A Barbárie dos Tempos Modernos

quinta-feira, junho 16, 2005

Os pobres e os talentos

Na parábola dos talentos, Jesus nos conta que um servo recebeu cinco, o segundo dois e o terceiro um. O primeiro e o segundo foram produtivos e conseguiram duplicar a quantia que lhes foi dada, enquanto o último enterrou o dinheiro e devolveu apenas o que recebeu do senhor, sendo criticado por sua atitude.

Na parábola, Jesus também diz que melhor teria feito o senhor se, em vez de confiar o dinheiro ao terceiro servo, tivesse aplicado-o num banco, onde ganharia com os juros.

É óbvio que essa parábola pode ser interpretada de várias maneiras, mas uma delas - longe de ser a mais profunda - está em entendê-la de forma literal, ou seja, que melhor faz quem consegue tornar o dinheiro produtivo. Este ensinamento aparentemente se encontra em contradição com outros do próprio Cristo, quando Ele diz, por exemplo, para dar a César o que é de César e a Deus o que é de Deus. Observem que Jesus também não disse que melhor faria quem, em vez de produzir com o dinheiro recebido, entregasse-o aos pobres.

A contradição é apenas aparente. Todas as críticas à riqueza no Novo Testamento se devem ao fato de que o espírito é muito mais importante que a matéria. E se a riqueza é apenas material, de nada adianta. Mas também é verdade, e Jesus sabia disso, que sem a matéria o homem não sobrevive. E para tanto, é preciso produzir. Se no início bastava ao homem colher seu alimento das árvores ou pescá-lo num rio, à medida que a população foi aumentando, a necessidade de produzir bens foi se tornando cada vez maior.

Os pobres têm necessidades prementes que, se não supridas, podem levá-los à morte, por isso é necessário que os ajudemos. Mas não têm a capacidade, no mundo atual, de tornar o dinheiro produtivo, ou pelo menos não de forma que gere riqueza suficiente para que tenha significado econômico. Essa outra aparente contradição também já estava implícita nos evangelhos: os pobres precisam de ajuda, mas não podemos usar toda a riqueza para ajudá-los, porque assim não haverá poupança para investimento, e sem investimento acaba a produção, e sem produção não haverá mais quem possa ajudar os pobres.

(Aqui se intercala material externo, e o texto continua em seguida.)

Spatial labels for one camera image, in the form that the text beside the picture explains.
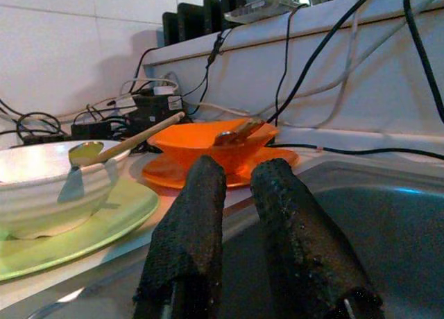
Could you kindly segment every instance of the green plate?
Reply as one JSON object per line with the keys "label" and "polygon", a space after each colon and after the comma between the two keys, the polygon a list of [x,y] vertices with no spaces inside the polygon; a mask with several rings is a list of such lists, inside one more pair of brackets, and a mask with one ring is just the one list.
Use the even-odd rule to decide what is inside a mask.
{"label": "green plate", "polygon": [[0,281],[97,250],[143,224],[159,203],[159,196],[148,187],[120,179],[102,208],[74,230],[31,240],[13,239],[0,230]]}

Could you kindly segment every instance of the countertop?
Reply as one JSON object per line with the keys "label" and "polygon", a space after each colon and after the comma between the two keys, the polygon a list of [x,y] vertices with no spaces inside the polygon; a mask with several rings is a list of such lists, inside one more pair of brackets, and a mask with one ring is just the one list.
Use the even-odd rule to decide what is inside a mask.
{"label": "countertop", "polygon": [[[310,164],[313,164],[312,162],[315,161],[317,158],[336,155],[307,149],[297,149],[295,151],[300,156],[300,161],[295,169],[296,173],[304,171]],[[143,178],[141,177],[141,170],[146,163],[156,158],[156,156],[156,154],[148,153],[145,155],[136,155],[129,157],[125,166],[125,170],[123,172],[123,176],[141,184],[145,184]],[[371,158],[395,158],[397,160],[403,160],[404,158],[407,158],[409,161],[412,162],[429,162],[437,166],[444,165],[444,163],[442,162],[436,163],[435,159],[414,157],[407,154],[384,154],[372,156]],[[32,275],[26,275],[21,278],[12,279],[0,283],[0,310],[29,296],[39,293],[46,288],[63,282],[66,279],[81,274],[86,270],[97,267],[102,263],[105,263],[149,243],[151,241],[151,234],[154,227],[168,211],[176,196],[180,192],[179,190],[165,189],[162,187],[151,186],[151,188],[159,194],[160,206],[154,213],[154,215],[152,215],[145,222],[145,224],[143,224],[137,230],[126,235],[125,237],[114,242],[112,245],[102,248],[101,250],[93,252],[92,254],[89,254],[80,259],[76,259],[68,264],[63,264],[61,266],[50,268],[48,270],[43,270]],[[246,199],[248,199],[250,196],[251,193],[248,187],[240,189],[230,189],[228,190],[227,197],[225,199],[225,208],[229,209],[233,205],[248,205],[249,202]]]}

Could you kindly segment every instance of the stainless steel sink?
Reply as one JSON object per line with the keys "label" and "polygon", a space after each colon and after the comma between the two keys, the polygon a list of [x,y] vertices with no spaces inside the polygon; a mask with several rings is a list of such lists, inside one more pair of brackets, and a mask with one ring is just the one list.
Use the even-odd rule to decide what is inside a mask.
{"label": "stainless steel sink", "polygon": [[[380,292],[387,318],[444,316],[442,169],[379,162],[329,161],[299,176],[344,231]],[[254,207],[224,219],[219,318],[274,318],[262,231]],[[131,318],[131,297],[147,246],[3,311],[26,318],[44,304],[88,286],[45,318]]]}

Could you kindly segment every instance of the orange bowl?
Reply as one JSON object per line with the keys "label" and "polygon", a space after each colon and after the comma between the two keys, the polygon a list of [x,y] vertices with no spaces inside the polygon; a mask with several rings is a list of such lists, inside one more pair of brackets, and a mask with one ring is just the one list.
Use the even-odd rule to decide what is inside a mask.
{"label": "orange bowl", "polygon": [[235,119],[173,125],[150,137],[148,143],[162,149],[186,171],[200,156],[209,155],[225,169],[227,174],[232,174],[238,172],[249,157],[279,132],[276,127],[265,123],[242,144],[213,146],[214,139],[219,133],[232,130],[245,121],[245,119]]}

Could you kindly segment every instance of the white bowl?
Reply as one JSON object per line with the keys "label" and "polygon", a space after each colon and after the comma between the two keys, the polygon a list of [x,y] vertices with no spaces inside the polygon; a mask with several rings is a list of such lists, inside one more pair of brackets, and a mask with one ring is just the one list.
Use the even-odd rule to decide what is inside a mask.
{"label": "white bowl", "polygon": [[[101,141],[103,150],[119,143]],[[71,171],[68,150],[82,142],[0,150],[0,229],[19,239],[54,236],[84,223],[100,208],[130,151]]]}

É preciso que os ricos poupem dinheiro para investi-lo em atividades produtivas para que o número de bens aumente. Mesmo um aplicação bancária, como referida na parábola, acaba sendo produtiva, porque servirá de poupança para que alguém a utilize na produção.

É por não entender de nada disso que a Igreja, principalmente a da América Latina, defende apenas a tese de que é preciso ajudar aos pobres. Esquece inteiramente da necessidade de acúmulo de riqueza para que haja aumento da produção, tão necessária a todos, inclusive e principalmente aos pobres que ela tanto defende. Se toda a riqueza produzida fosse redistribuída, como quer a CNBB, não haveria mais como obter novas riquezas, e seria o fim. Bertrand de Jouvenel mostrou de forma clara em seu livro A Ética da Redistribuição que, mesmo que todo o dinheiro arrecadado pelo Governo fosse aplicado de forma justa, e não houvesse tanta corrupção, para que a renda fosse distribuída de forma igualitária, seria necessário que toda a população vivesse abaixo do nível da classe média baixa para que todos tivessem um padrão de vida minimamente decente. E ainda que todos aceitassem viver abaixo das condições de vida da classe média baixa, de nada adiantaria, porque logo em seguida, pela falta de poupança para investimento, a produção cairia dramaticamente e todos passariam à condição de pobres.

É óbvio que, à medida que o Governo esquece a produção, tributando-a para redistribuir renda, a pobreza aumenta ainda mais, o que faz com que ele aumente a tributação, o que aumenta ainda mais a pobreza, e assim por diante.

Conclusão: é preciso ajudar aos pobres, mas também é preciso produzir. A inteligência e o estudo, e não apenas a boa vontade, podem tornar possível a harmonização dessas duas necessidades.